Tapestry (TPR) Q4 2020 revenue beat expectations

Coach and Kate Spade owner Tapestry reported a slower-than-expected loss Thursday, as a strong online business helped offset the impact of closed stores during the coronavirus pandemic.

The company said it will cut spending and shift its focus to digital growth as part of a turnaround plan. It said e-commerce sales had increased by triangular figures over the previous year, as it gained nearly 1 million new customers online in North America in the four years, many of them younger.

During a conference call, management discussed the company’s vision to refresh each of its three brands, including Stuart Weitzman, to carve out a niche audience in a full-fledged accessories market. Each of the market leaders shouted mistakes.

“We put too much focus on the customer we wanted, and not enough on who our customer really is. [and] what we stand for as a brand, “said Todd Kahn, Coach President and CEO of Coach.” We are ready to relaunch the accessible luxury segment by developing our message. ”

Although the company offers no prospect for the coming fiscal year due to the pandemic, it said it expects revenue to be roughly in line with the previous year.

Shares of Tapestry rose more than 8% in premium trading.

Here’s what the company reports compared to what Wall Street expected for the fiscal quarter ended June 27, based on a survey by analysts by Refinitiv:

  • Losses per share: 25 cents, adjusted vs. 57 cents, expected
  • Revenue: $ 714.8 million vs. $ 663 million, expected

Tapestry reported a net loss of $ 293.8 million, or $ 1.06 per share, compared to a profit of $ 148.9 million, or 51 cents a share, a year ago.

With the exception of special items, the company lost 25 cents per share.

Net sales decreased to $ 714.8 million from $ 1.51 billion a year ago.

Analysts had expected a loss of 57 cents per share, on revenue of $ 663.3 million, based on a Refinitiv survey.

Coach sales fell 53%, while sales at Kate Spade fell 51%, and sales at its Stuart Weitzman brand fell 61% in the quarter.

The company reported hopeful signs, however, that could bode well for its future.
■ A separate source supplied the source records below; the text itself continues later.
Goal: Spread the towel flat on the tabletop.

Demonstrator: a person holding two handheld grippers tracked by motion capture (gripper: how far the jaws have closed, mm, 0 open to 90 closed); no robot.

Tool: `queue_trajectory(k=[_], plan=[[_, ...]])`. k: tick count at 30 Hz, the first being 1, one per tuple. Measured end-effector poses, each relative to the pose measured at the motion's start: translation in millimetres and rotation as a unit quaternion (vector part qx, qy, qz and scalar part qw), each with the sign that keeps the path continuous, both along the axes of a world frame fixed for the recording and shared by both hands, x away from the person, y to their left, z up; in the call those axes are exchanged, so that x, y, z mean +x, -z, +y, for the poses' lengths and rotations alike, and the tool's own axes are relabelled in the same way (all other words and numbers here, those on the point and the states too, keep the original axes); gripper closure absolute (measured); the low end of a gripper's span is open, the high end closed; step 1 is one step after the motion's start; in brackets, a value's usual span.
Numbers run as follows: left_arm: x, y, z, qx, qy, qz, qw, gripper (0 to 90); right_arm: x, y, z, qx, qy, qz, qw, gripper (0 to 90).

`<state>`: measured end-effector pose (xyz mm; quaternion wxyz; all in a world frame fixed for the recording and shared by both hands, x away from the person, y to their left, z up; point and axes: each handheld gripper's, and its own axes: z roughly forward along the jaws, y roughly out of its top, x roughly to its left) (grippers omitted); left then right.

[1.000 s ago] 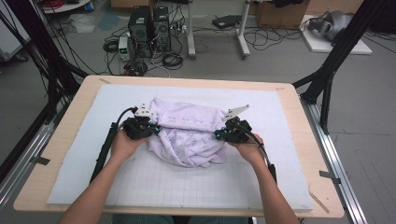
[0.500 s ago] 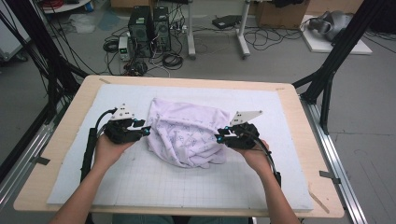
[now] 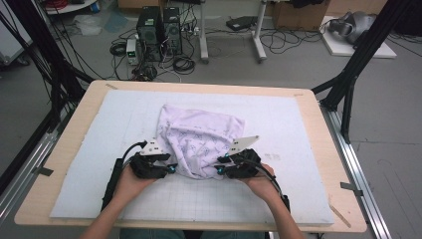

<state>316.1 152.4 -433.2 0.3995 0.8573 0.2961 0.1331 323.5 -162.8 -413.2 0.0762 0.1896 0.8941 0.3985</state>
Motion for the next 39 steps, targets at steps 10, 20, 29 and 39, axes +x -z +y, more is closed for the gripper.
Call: queue_trajectory(k=[10, 20, 29, 39], plan=[[2.6, 3.4, -12.8, 0.012, 0.009, -0.028, 0.9995, 82.5, 16.8, 20.9, 15.5, 0.004, 0.006, 0.005, 1.0, 82.5], [-6.7, -26.8, 23.9, -0.035, -0.016, -0.044, 0.9983, 83.3, 11.5, -10.8, -16.5, 0.034, 0.026, -0.021, 0.9989, 84.5], [-3.0, -53.8, 38.1, -0.033, -0.026, -0.069, 0.9967, 83.3, 8.6, -43.7, -37.2, 0.046, 0.045, -0.05, 0.9967, 85.4], [62.7, -7.3, 27.9, -0.006, -0.069, 0.01, 0.9975, 82.7, 70.0, 0.0, -22.3, 0.002, 0.097, 0.02, 0.9951, 85.3]])
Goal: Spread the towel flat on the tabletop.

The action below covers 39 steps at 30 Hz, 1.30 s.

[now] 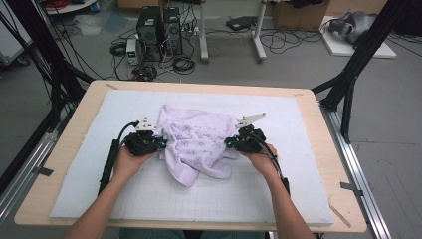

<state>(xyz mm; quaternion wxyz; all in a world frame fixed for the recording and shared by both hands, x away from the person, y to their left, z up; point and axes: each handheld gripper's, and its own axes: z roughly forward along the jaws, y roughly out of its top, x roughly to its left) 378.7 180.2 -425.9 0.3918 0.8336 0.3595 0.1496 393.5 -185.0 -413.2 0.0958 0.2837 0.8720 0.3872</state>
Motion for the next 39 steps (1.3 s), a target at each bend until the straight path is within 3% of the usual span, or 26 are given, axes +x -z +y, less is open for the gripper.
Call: queue_trajectory(k=[2, 6, 10, 15, 20, 25, 30, 32, 36, 38, 39], plan=[[3.0, 1.9, 1.7, -0.013, -0.004, 0.005, 0.9999, 81.6, 6.3, 6.6, 1.8, -0.002, 0.0, 0.007, 1.0, 84.9], [-3.2, -5.9, 10.9, -0.006, -0.018, 0.001, 0.9998, 71.3, 4.1, 4.7, -0.4, 0.003, 0.004, 0.007, 1.0, 79.8], [-17.4, -20.6, 24.2, 0.001, -0.026, -0.021, 0.9994, 63.6, -10.7, -8.7, -8.0, 0.016, 0.004, -0.018, 0.9997, 74.6], [-37.1, -36.7, 35.9, -0.005, -0.029, -0.035, 0.999, 57.4, -35.9, -23.8, -17.5, 0.034, -0.002, -0.05, 0.9981, 71.9], [-59.2, -42.6, 28.4, -0.012, -0.006, -0.047, 0.9988, 53.6, -58.4, -28.9, -15.1, 0.028, -0.027, -0.059, 0.9975, 67.1], [-70.8, -32.1, 4.5, -0.033, 0.036, -0.029, 0.9984, 52.8, -70.8, -19.0, -4.6, 0.02, -0.064, -0.055, 0.9963, 64.1], [-73.0, -9.8, -19.3, -0.013, 0.064, -0.004, 0.9978, 51.4, -71.9, 2.3, 1.7, 0.008, -0.074, -0.032, 0.9967, 62.7], [-71.9, -1.5, -26.3, 0.007, 0.069, 0.002, 0.9976, 52.6, -71.3, 9.2, 3.9, 0.006, -0.076, -0.022, 0.9968, 62.7], [-68.9, 10.7, -34.4, 0.025, 0.09, 0.019, 0.9954, 69.3, -68.5, 19.2, 10.9, -0.019, -0.083, -0.003, 0.9964, 63.2], [-69.3, 10.5, -35.0, 0.026, 0.096, 0.016, 0.9949, 75.8, -66.7, 25.4, 14.3, -0.033, -0.084, 0.006, 0.9959, 66.0], [-69.9, 10.3, -34.7, 0.027, 0.098, 0.016, 0.9947, 78.9, -66.1, 27.1, 14.1, -0.027, -0.085, 0.004, 0.996, 69.5]])
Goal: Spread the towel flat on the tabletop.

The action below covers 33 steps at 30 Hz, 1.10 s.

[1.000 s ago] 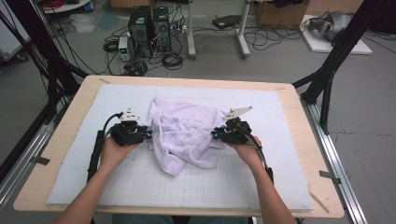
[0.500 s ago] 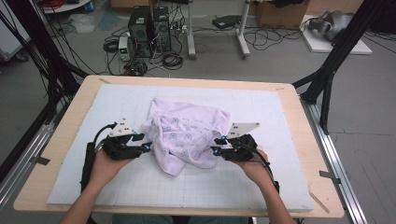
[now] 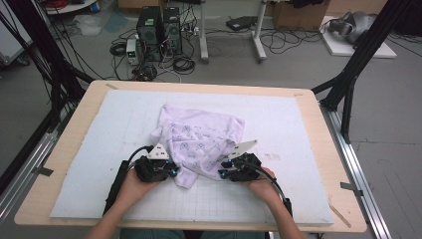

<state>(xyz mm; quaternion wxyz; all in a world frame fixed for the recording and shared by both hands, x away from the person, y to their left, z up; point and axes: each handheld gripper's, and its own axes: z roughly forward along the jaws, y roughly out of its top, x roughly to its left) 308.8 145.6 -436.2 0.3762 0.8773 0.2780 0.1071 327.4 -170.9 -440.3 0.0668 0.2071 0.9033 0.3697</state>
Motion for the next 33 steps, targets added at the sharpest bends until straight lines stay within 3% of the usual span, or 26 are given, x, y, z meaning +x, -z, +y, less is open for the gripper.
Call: queue_trajectory(k=[2, 5, 10, 16, 22, 24, 26, 30, 33], plan=[[-1.2, -1.5, 2.0, 0.0, 0.002, -0.003, 1.0, 85.2, -0.5, 1.4, -1.3, 0.01, -0.002, 0.003, 0.9999, 77.6], [-3.5, -4.7, 9.2, -0.002, 0.001, -0.006, 1.0, 87.5, -3.4, 1.7, -1.6, 0.014, -0.018, 0.007, 0.9997, 86.4], [-15.1, -16.2, 30.1, -0.014, -0.007, -0.022, 0.9996, 88.0, -14.7, -1.8, -6.9, 0.022, -0.038, 0.015, 0.9989, 87.8], [-24.5, -34.7, 56.9, -0.022, -0.025, -0.038, 0.9987, 88.1, -35.4, -16.7, -11.3, 0.042, -0.055, 0.001, 0.9976, 87.9], [-22.0, -46.7, 89.1, -0.035, -0.07, -0.044, 0.996, 87.8, -47.1, -29.9, -12.7, 0.048, -0.074, -0.008, 0.996, 87.4], [-19.5, -47.5, 97.0, -0.042, -0.084, -0.038, 0.9949, 81.7, -45.0, -33.4, -14.4, 0.059, -0.072, -0.009, 0.9956, 85.2], [-19.3, -47.9, 98.8, -0.053, -0.09, -0.033, 0.994, 66.7, -40.2, -36.7, -13.9, 0.058, -0.057, -0.024, 0.9964, 80.4], [-21.1, -50.3, 92.6, -0.053, -0.084, -0.043, 0.9941, 57.8, -31.0, -34.9, -5.2, 0.048, -0.058, -0.039, 0.9964, 73.1], [-21.6, -50.1, 85.8, -0.06, -0.071, -0.042, 0.9948, 53.3, -24.7, -26.7, 4.7, 0.031, -0.06, -0.034, 0.9971, 66.7]])
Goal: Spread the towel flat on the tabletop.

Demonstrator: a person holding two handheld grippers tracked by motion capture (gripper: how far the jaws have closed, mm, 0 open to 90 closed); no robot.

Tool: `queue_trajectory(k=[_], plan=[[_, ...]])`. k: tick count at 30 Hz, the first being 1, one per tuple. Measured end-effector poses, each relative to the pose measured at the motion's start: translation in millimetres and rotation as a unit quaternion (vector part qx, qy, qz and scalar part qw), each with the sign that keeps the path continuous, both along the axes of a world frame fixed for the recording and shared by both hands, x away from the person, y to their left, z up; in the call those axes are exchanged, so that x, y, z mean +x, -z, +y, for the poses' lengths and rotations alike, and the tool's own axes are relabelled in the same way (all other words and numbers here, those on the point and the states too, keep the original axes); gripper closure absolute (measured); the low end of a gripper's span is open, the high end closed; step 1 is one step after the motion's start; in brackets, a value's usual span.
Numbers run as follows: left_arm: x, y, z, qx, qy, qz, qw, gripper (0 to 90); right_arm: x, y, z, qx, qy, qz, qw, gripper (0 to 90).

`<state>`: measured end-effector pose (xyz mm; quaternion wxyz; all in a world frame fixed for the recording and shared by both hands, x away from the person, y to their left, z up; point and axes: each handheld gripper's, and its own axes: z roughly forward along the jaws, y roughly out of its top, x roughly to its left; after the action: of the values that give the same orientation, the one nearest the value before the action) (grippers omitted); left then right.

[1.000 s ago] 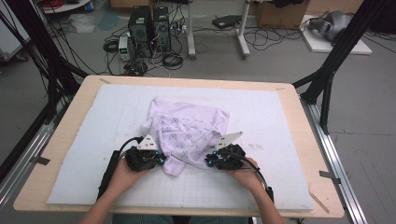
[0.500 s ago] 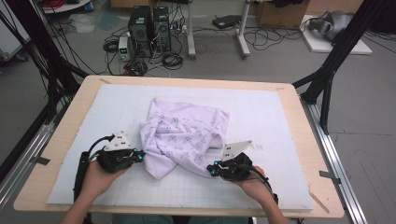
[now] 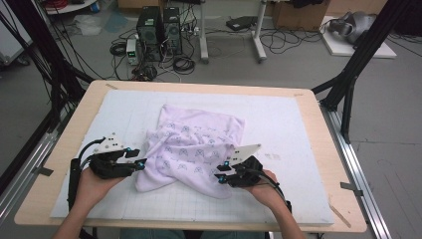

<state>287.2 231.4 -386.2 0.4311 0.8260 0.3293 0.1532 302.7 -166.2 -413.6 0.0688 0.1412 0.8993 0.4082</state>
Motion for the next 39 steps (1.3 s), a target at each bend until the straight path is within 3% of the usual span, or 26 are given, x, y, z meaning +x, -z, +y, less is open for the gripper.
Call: queue_trajectory(k=[4, 7, 8, 10, 12, 13, 14, 16, 17, 20, 23, 25, 30, 33, 35, 39], plan=[[0.6, 13.3, -14.8, 0.021, 0.027, 0.019, 0.9992, 52.8, 4.9, 10.4, 11.6, -0.024, -0.007, 0.009, 0.9996, 62.7], [4.0, 28.9, -23.3, 0.035, 0.044, 0.046, 0.9974, 52.9, 8.7, 18.1, 16.3, -0.044, -0.008, 0.018, 0.9988, 62.8], [6.0, 34.9, -26.2, 0.046, 0.051, 0.056, 0.9961, 52.8, 10.0, 21.9, 17.9, -0.056, -0.006, 0.023, 0.9981, 62.6], [9.2, 45.8, -33.4, 0.089, 0.062, 0.075, 0.9913, 51.5, 13.2, 25.1, 16.5, -0.045, 0.001, 0.038, 0.9983, 65.4], [8.7, 47.1, -35.3, 0.092, 0.07, 0.064, 0.9912, 52.5, 13.0, 25.1, 16.0, -0.046, 0.001, 0.035, 0.9983, 70.7], [9.5, 46.9, -34.2, 0.089, 0.072, 0.064, 0.9914, 56.6, 12.3, 24.7, 16.4, -0.047, -0.002, 0.036, 0.9983, 78.1], [9.6, 46.6, -33.2, 0.089, 0.074, 0.061, 0.9914, 64.9, 11.5, 24.2, 16.8, -0.05, -0.007, 0.032, 0.9982, 85.1], [10.2, 46.2, -31.2, 0.085, 0.078, 0.066, 0.9912, 80.8, 12.0, 24.1, 16.5, -0.047, -0.011, 0.038, 0.9981, 86.7], [10.0, 45.4, -30.6, 0.084, 0.079, 0.066, 0.9911, 84.6, 12.6, 24.2, 15.7, -0.045, -0.01, 0.039, 0.9981, 86.9], [4.6, 39.7, -27.5, 0.073, 0.079, 0.056, 0.9926, 86.1, 9.9, 21.6, 14.8, -0.053, -0.014, 0.037, 0.9978, 87.4], [-4.7, 27.8, -21.3, 0.06, 0.079, 0.037, 0.9944, 86.4, -0.5, 11.4, 9.5, -0.044, -0.025, 0.029, 0.9983, 87.6], [-12.6, 18.7, -19.1, 0.058, 0.077, 0.027, 0.995, 86.5, -8.4, 1.3, 2.3, -0.025, -0.028, 0.022, 0.9991, 87.6], [-24.5, -3.2, -14.2, 0.052, 0.078, 0.004, 0.9957, 86.6, -26.6, -19.4, -20.6, -0.009, -0.005, -0.004, 0.9999, 87.7], [-13.0, -3.2, -13.0, 0.059, 0.063, 0.0, 0.9963, 86.7, -22.8, -22.9, -31.9, -0.001, 0.017, -0.007, 0.9998, 87.7], [0.8, 4.2, -13.8, 0.063, 0.046, 0.008, 0.9969, 86.7, -15.3, -22.0, -34.7, -0.003, 0.031, -0.012, 0.9994, 87.7], [28.2, 24.4, -15.6, 0.079, 0.02, 0.024, 0.9964, 86.7, 7.5, -9.5, -36.6, -0.009, 0.06, 0.008, 0.9981, 87.7]])
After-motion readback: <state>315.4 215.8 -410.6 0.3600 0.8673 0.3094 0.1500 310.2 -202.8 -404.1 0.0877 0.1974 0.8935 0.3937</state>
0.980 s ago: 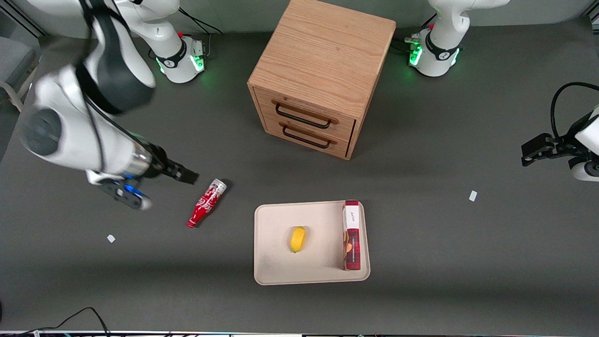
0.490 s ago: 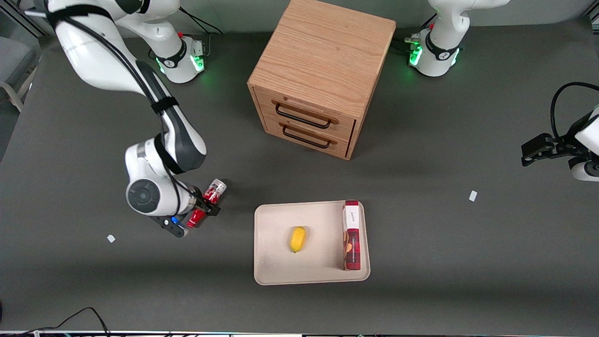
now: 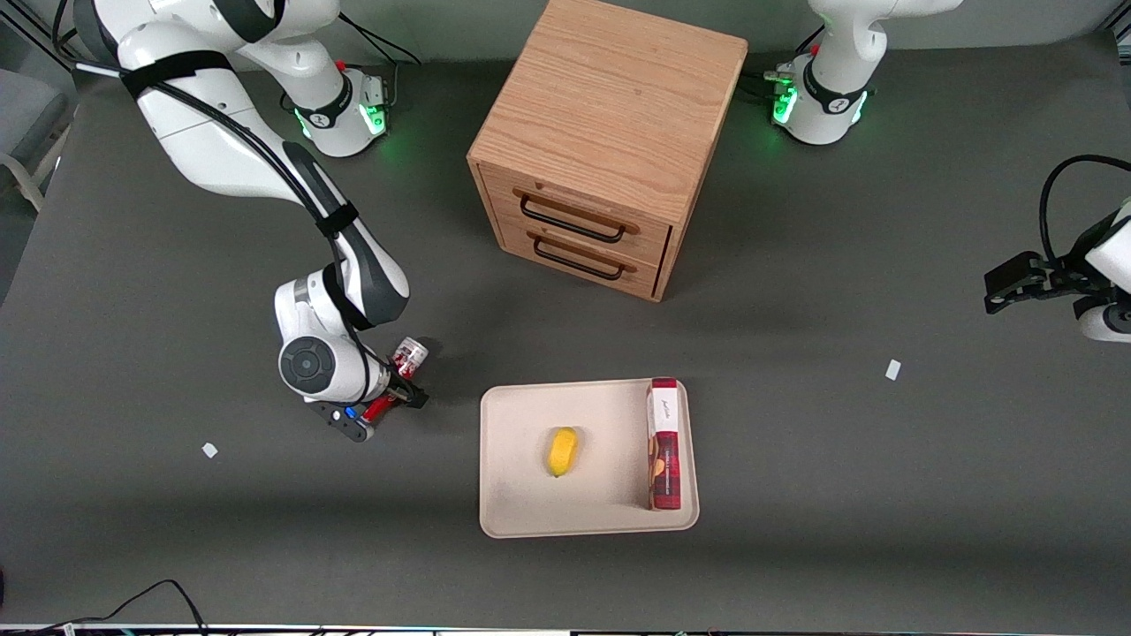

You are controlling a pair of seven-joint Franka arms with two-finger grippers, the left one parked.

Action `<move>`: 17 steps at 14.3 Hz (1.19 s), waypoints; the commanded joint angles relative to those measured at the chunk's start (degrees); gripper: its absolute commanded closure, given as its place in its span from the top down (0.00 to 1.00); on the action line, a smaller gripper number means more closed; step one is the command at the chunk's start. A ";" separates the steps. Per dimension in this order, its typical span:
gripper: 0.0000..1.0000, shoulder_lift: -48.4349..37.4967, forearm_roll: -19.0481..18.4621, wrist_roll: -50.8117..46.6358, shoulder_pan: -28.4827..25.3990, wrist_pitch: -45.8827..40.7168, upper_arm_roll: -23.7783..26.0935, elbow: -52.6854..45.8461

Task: Place coke bottle on tray
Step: 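Lower the right gripper over the bottle and close it around it, then lift the bottle upright with the right gripper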

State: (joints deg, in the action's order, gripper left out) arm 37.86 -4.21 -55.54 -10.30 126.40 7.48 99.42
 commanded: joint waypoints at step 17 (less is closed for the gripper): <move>0.00 -15.27 1.19 20.35 0.72 -19.91 0.43 -14.18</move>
State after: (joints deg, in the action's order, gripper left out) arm 23.23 -5.52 -40.51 -9.64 112.20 7.72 92.48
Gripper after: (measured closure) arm 0.458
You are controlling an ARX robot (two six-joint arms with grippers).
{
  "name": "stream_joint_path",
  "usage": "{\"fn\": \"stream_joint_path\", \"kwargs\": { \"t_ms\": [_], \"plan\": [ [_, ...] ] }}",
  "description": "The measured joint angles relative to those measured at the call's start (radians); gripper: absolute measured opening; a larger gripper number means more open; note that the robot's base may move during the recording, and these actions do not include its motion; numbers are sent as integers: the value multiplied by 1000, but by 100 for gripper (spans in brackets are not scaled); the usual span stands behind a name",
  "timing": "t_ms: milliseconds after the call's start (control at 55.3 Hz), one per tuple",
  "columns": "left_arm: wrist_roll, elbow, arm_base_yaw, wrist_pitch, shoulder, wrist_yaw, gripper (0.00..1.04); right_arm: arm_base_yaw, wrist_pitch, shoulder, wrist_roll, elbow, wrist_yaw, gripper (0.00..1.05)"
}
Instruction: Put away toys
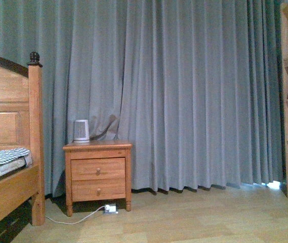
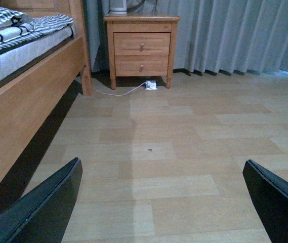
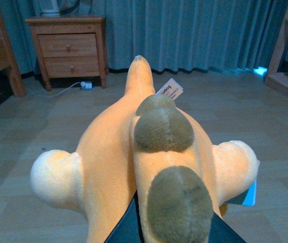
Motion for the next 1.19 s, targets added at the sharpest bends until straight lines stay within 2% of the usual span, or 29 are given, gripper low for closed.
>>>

It said it was returning to positive year-over-year sales growth in China. It also opened the majority of the stores it operates all over the world.

Gross margins improved in each of the company’s markets, in part, due to fewer markdowns on bags and jewelry.

“I’m sure the next chapter of Tapestry’s growth is for us to write,” said Joanne Crevoiserat, interim CEO of Tapestry, during the conference call, adding that the fourth quarter exceeded the company’s own expectations. “The changing landscape has not changed our priorities, [but] it has been a catalyst to accelerate them. ”

Meanwhile, the company allowed him to speed up with a turnaround plan. It said it will become slimmer, more focused on its e-commerce business and appeal to consumers in new ways to increase sales for Coach, Kate Spade and the Stuart Weitzman. It estimates that it will reduce spending by about $ 300 million, including $ 200 million that will be projected in fiscal 2021.

As one example, Kahn said the Coach brand will have 50% fewer handbags and items for customers to choose from this upcoming holiday season. “This reduction is key to greater productivity and clearer market messages for the consumer,” he said.

Crevoiserat, a former executive of Abercrombie & Fitch, stepped into the role of CEO as the company sought a permanent replacement.

Tapytry’s CEO Jide Zeitlin resigned in mid-July when the board began a probe into his personal behavior. He has been chairman since 2014 and had just taken over the CEO role from Victor Luis in September.

To bolster its finances during the pandemic, Tapestry said it cut operating costs by 20% and made other decisions to reduce business spending. The company ended the fiscal year with $ 1.4 billion in cash and short-term investments, including a $ 700 million revolver.